Overview

Built Heritage Research Initiative is a multiyear, multiproject initiative that seeks to consolidate the GCI's long-term leadership in the development and application of scientific skills to improve conservation of the world's built heritage from ancient to modern. The Initiative, a collaboration of the GCI and the University of Oxford, will develop research on new techniques to evaluate built heritage environments and materials; holistic, multi-scale approaches to understanding durability and deterioration of built heritage materials; and the evaluation of novel conservation solutions.

Background

The built heritage research field is large and complex, and the term "built heritage" itself is imprecise and hard to define. It covers a spectrum of sites from those carved into natural rock outcrops (e.g. rock art and rock-hewn temples), through ancient constructions (e.g. stone, wood, and earth-built monuments) to modern architecture. These sites are distributed widely across the world, in a very wide range of environmental settings and have often experienced long and complex environmental histories such as, burial, excavation, fire, flooding, and changing air quality.

Built heritage is crafted from a very large range of materials from traditional resources, like wood, stone, earth, mortar, brick and glass to modern resources, including concrete, cement, ceramics, metals, plastics, and composites. Such diversity of built heritage types, locations, environmental histories, and materials produces a rich set of scientific and practical challenges for today's researchers.

Geopolitical conflicts, economic, social and cultural change, as well as environmental and climatic hazards all pose increasing threats to this heritage. Improving the links between science and conservation practice is urgently needed in order to respond to these challenges.

Work Undertaken

Built Heritage Research Initiative was launched in 2016 after a scoping study commissioned by the GCI identified a wide range of questions around built heritage and its materials that still require answers, despite many years of scientific research and conservation practice. Key questions include those surrounding:

Built heritage materials
What are the material characteristics? How old are they? Where do they come from? How durable are they? What can we repair or replace them with? How do different materials interact within composite structures?

Environmental conditions faced by built heritage
What are the changing environmental conditions experienced by built heritage (past, present and future)? What threats do these environmental conditions pose to built heritage? How can we reduce those threats?
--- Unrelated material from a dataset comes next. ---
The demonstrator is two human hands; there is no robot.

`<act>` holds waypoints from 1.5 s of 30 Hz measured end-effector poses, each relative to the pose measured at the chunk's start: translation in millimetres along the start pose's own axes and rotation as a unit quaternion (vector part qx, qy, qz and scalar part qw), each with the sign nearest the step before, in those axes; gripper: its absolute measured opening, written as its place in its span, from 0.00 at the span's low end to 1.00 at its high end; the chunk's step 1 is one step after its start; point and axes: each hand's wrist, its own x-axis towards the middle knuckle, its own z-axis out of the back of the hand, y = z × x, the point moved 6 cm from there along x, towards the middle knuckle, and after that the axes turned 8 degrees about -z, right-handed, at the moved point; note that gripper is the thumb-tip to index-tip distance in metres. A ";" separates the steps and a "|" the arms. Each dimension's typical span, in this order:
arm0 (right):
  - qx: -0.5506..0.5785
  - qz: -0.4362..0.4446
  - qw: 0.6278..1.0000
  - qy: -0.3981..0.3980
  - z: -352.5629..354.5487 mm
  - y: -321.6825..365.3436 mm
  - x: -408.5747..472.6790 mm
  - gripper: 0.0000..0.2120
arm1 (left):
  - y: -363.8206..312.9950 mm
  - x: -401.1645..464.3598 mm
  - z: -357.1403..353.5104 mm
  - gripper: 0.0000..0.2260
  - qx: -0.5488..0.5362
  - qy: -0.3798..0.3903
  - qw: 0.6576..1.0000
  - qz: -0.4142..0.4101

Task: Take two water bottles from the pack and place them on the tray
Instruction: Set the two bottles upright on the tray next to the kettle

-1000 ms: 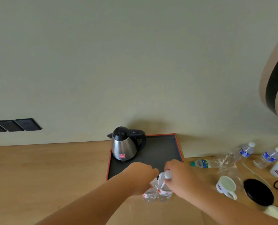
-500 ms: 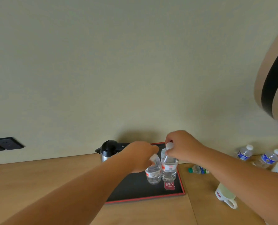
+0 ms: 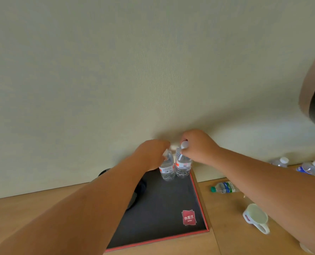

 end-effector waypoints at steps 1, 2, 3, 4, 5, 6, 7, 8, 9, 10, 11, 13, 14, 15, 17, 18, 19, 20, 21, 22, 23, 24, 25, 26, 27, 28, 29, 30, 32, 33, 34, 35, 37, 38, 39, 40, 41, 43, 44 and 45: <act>-0.003 0.002 1.000 -0.004 -0.3 -1.2 4.5 0.08 | 1.1 5.9 -0.8 0.12 -0.006 -0.005 1.000 -0.001; -0.010 0.004 1.000 -0.009 -1.2 -2.3 8.5 0.07 | 1.2 11.4 -2.0 0.11 -0.006 -0.006 1.000 -0.005; -0.018 0.008 1.000 -0.014 -3.1 -2.8 11.5 0.05 | 0.7 16.3 -2.9 0.11 -0.002 -0.004 1.000 -0.010; -0.027 0.013 0.999 -0.018 -6.4 -3.2 13.5 0.06 | -0.2 20.4 -3.7 0.11 0.003 -0.003 1.000 -0.014; -0.040 0.019 0.999 -0.018 -10.9 -3.5 14.0 0.08 | -1.4 23.2 -4.3 0.11 0.007 -0.002 1.000 -0.019; -0.052 0.026 0.998 -0.017 -15.4 -3.6 13.3 0.08 | -2.3 25.1 -5.7 0.12 0.011 0.000 1.000 -0.026; -0.061 0.037 0.997 -0.018 -19.6 -3.2 12.1 0.08 | -3.1 25.7 -7.9 0.11 0.018 0.005 0.999 -0.033; -0.069 0.049 0.996 -0.021 -22.8 -2.4 10.2 0.08 | -4.0 24.8 -11.0 0.11 0.029 0.013 0.999 -0.040; -0.075 0.061 0.995 -0.026 -25.2 -1.8 9.6 0.08 | -4.0 23.5 -14.2 0.12 0.040 0.020 0.998 -0.043; -0.082 0.069 0.994 -0.031 -27.0 -1.0 9.1 0.07 | -3.4 21.8 -16.9 0.13 0.051 0.025 0.997 -0.044; -0.088 0.075 0.993 -0.037 -27.9 0.0 8.3 0.07 | -2.7 20.7 -18.5 0.15 0.057 0.025 0.997 -0.044; -0.091 0.079 0.992 -0.039 -30.0 2.4 6.3 0.07 | -2.1 18.0 -20.4 0.17 0.061 0.017 0.997 -0.042; -0.094 0.079 0.992 -0.037 -30.5 2.9 4.9 0.06 | -3.5 16.7 -21.3 0.16 0.062 0.012 0.997 -0.040; -0.094 0.078 0.992 -0.036 -30.8 3.0 4.2 0.06 | -4.6 15.0 -21.4 0.16 0.065 0.012 0.997 -0.040; -0.094 0.070 0.992 -0.039 -29.1 1.4 3.5 0.06 | -6.2 11.1 -21.2 0.15 0.084 0.028 0.995 -0.052; -0.096 0.065 0.992 -0.042 -27.8 1.8 2.8 0.07 | -7.1 8.6 -21.3 0.15 0.098 0.040 0.992 -0.066; -0.102 0.061 0.992 -0.046 -26.6 3.5 1.8 0.07 | -7.6 5.7 -20.8 0.16 0.113 0.051 0.989 -0.086; -0.107 0.057 0.991 -0.050 -25.4 5.5 0.3 0.10 | -7.7 2.8 -19.5 0.18 0.129 0.061 0.984 -0.104; -0.108 0.050 0.991 -0.055 -23.9 7.6 -1.2 0.13 | -7.3 0.6 -17.0 0.20 0.144 0.065 0.980 -0.119; -0.106 0.041 0.992 -0.060 -22.0 9.1 -2.5 0.17 | -7.0 -0.8 -14.1 0.21 0.160 0.064 0.976 -0.133; -0.105 0.029 0.992 -0.067 -20.0 10.4 -3.2 0.18 | -7.3 -1.5 -10.6 0.21 0.178 0.060 0.971 -0.146; -0.109 0.016 0.991 -0.072 -17.7 11.5 -3.3 0.17 | -8.3 -1.5 -6.8 0.21 0.198 0.055 0.965 -0.161; -0.118 0.003 0.990 -0.074 -16.0 11.9 -2.7 0.15 | -9.7 -1.0 -3.8 0.20 0.217 0.049 0.959 -0.175; -0.126 -0.009 0.989 -0.075 -14.8 12.0 -2.5 0.15 | -11.3 -0.1 -1.5 0.20 0.233 0.046 0.954 -0.184; -0.133 -0.020 0.988 -0.074 -14.6 11.9 -2.4 0.15 | -12.5 0.9 -0.5 0.19 0.250 0.050 0.949 -0.185; -0.139 -0.029 0.987 -0.072 -15.0 11.4 -2.3 0.15 | -14.2 2.2 -0.3 0.17 0.266 0.058 0.945 -0.179; -0.145 -0.035 0.987 -0.067 -15.6 10.7 -2.4 0.15 | -16.6 3.8 -0.6 0.16 0.277 0.066 0.943 -0.172; -0.148 -0.038 0.986 -0.059 -16.5 10.2 -2.4 0.15 | -19.6 5.5 -1.1 0.14 0.278 0.074 0.944 -0.164; -0.159 -0.036 0.986 -0.043 -17.8 10.3 -1.5 0.15 | -24.0 8.0 -2.8 0.11 0.261 0.086 0.950 -0.146; -0.167 -0.034 0.985 -0.034 -18.0 10.5 -0.7 0.14 | -23.4 9.0 -3.8 0.09 0.252 0.091 0.954 -0.134; -0.173 -0.031 0.984 -0.022 -17.9 10.6 0.6 0.14 | -20.1 10.0 -4.0 0.08 0.240 0.093 0.959 -0.117; -0.181 -0.026 0.983 -0.008 -17.8 10.4 2.0 0.13 | -15.1 11.4 -4.0 0.07 0.226 0.092 0.965 -0.094; -0.201 0.003 0.979 0.023 -16.4 11.6 3.4 0.11 | -2.0 12.3 -2.9 0.10 0.180 0.083 0.980 -0.036; -0.212 0.030 0.976 0.038 -15.8 13.2 3.1 0.10 | 4.0 11.6 -2.9 0.13 0.143 0.076 0.987 -0.003; -0.225 0.060 0.971 0.052 -16.0 14.4 2.5 0.09 | 9.4 10.7 -4.0 0.15 0.107 0.067 0.992 0.026; -0.235 0.085 0.966 0.062 -16.5 15.7 1.2 0.09 | 13.3 9.6 -5.5 0.17 0.078 0.058 0.994 0.048; -0.244 0.103 0.962 0.070 -17.7 16.5 0.0 0.08 | 15.4 8.5 -7.3 0.17 0.057 0.048 0.995 0.061; -0.252 0.125 0.957 0.072 -20.6 18.7 -1.2 0.05 | 13.6 6.6 -10.8 0.17 0.035 0.038 0.996 0.068; -0.252 0.131 0.956 0.066 -21.6 20.0 -1.7 0.04 | 10.1 5.9 -13.1 0.16 0.034 0.042 0.997 0.062; -0.250 0.132 0.957 0.058 -22.9 20.7 -1.6 0.07 | 5.9 5.9 -15.5 0.15 0.041 0.047 0.997 0.052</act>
Built heritage materials' deterioration
What processes of deterioration are occurring? What causes them? How do they operate? How rapidly is deterioration occurring?

Coping with deterioration and designing conservation solutions
Can new technology be harnessed to develop improved conservation treatments? How do different conservation techniques perform? What can we learn from past conservation treatments?

The initiative's work will consist of a range of different research projects and activities addressing key topics relevant to improving understanding of the deterioration and conservation of built heritage around the world. These projects and activities share an underlying concern with bringing scientists and conservators together, a focus on the development of non-destructive, portable toolkits, and a commitment to integrating laboratory and field-based research.

Aims

1. To develop a center of excellence for built heritage research based on integrated lab and field science.

2. To improve scientific understanding of key built heritage materials and their deterioration and conservation.

3. To work effectively with conservators to produce and use this scientific information to benefit built heritage.